5/23/2005 10:32:49 AM

In the Spring 1986 volume of Interval, there is an article by James
Davis on his beehive keyboard. This is a keyboard based on a tuning
with two generators, the horizontal generator hor = 3^(1/6), and the
vertical generator vert = sqrt(4/3). This leads to a mapping where
2 = hor^3 vert (exact), 3 = hor^6 (exact) and 5 ~ hor^8 vert (1.35
cents flat.) In other words, we have the mapping

[<3 6 8|, <1 0 1|]

This leads to the result that the kleisma is tempered out, so that the
beehive layout is a lattice for the r2 temperament which is variously
called hanson or kleismic.

I'd be interested to know when Hanson proposed hanson, because if it
was after 1986, Davis has priority.

If we look at where 7-limit approximations appear on this temperament,
we find that hor^2 vert^11 is 4.4 cents sharp. This is more accurate
and less complex than hor^13 vert^(-3), which is 5 cents sharp. The
first approximation would give the <<6 5 -31 -6 -66 -86|| temperament,
the second is catakleismic. Since Paul would pitch a fit if I
suggested "davis" as a name for the first temperament, I'm suggesting
"beehive" for it. The reasoning behind that is even though Davis
thought of the beehive keyboard as a 5-limit keyboard, the 7-limit
approximations are, after all, on it.

The 7-limit "beehive" temperament then would be the one with 5120/5103
and 15625/15552 as a TM basis, and the above wedgie. Does anyone know
James Davis? His input on this would be nice to have.

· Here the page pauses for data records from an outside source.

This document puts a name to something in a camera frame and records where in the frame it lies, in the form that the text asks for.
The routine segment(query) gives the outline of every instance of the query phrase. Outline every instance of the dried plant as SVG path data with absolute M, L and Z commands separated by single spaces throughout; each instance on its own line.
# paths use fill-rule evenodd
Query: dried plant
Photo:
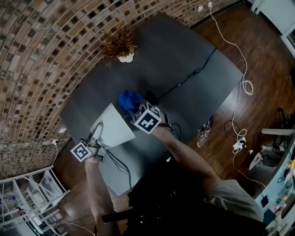
M 119 27 L 114 34 L 105 33 L 103 38 L 104 41 L 100 45 L 103 57 L 126 57 L 136 51 L 132 33 L 125 26 Z

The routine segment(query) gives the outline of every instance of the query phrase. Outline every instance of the gray t-shirt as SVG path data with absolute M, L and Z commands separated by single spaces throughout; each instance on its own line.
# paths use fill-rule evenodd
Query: gray t-shirt
M 206 202 L 263 222 L 262 209 L 234 179 L 217 182 L 210 187 Z

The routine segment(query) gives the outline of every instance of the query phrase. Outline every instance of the plastic water bottle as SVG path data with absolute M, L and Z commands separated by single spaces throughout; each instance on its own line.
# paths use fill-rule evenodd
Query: plastic water bottle
M 207 122 L 203 124 L 202 127 L 198 130 L 197 145 L 199 148 L 202 147 L 204 143 L 207 141 L 209 132 L 210 132 L 210 121 L 207 120 Z

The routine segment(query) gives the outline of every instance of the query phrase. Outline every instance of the blue glove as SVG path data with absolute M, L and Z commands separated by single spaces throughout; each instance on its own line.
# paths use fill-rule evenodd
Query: blue glove
M 124 94 L 119 94 L 119 105 L 124 109 L 126 114 L 129 114 L 128 110 L 136 111 L 140 105 L 142 96 L 139 93 L 133 93 L 128 90 Z

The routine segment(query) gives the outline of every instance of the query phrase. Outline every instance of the white paper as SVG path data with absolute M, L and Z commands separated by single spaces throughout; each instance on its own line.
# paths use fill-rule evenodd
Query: white paper
M 91 133 L 93 133 L 99 122 L 103 123 L 103 127 L 98 143 L 105 148 L 111 148 L 135 138 L 134 133 L 112 103 L 92 125 Z

This article is courtesy of Jonathan Glaiser, who gave me a copy of
the back issue in question.

🔗Gene Ward Smith <gwsmith@svpal.org>

5/23/2005 10:40:39 AM

--- In tuning-math@yahoogroups.com, "Gene Ward Smith" <gwsmith@s...>
wrote:

> In the Spring 1986 volume of Interval, there is an article by James
> Davis on his beehive keyboard. This is a keyboard based on a tuning
> with two generators, the horizontal generator hor = 3^(1/6), and the
> vertical generator vert = sqrt(4/3). This leads to a mapping where
> 2 = hor^3 vert (exact), 3 = hor^6 (exact) and 5 ~ hor^8 vert (1.35
> cents flat.)

It should be noted that this tuning is simply the minimax tuning.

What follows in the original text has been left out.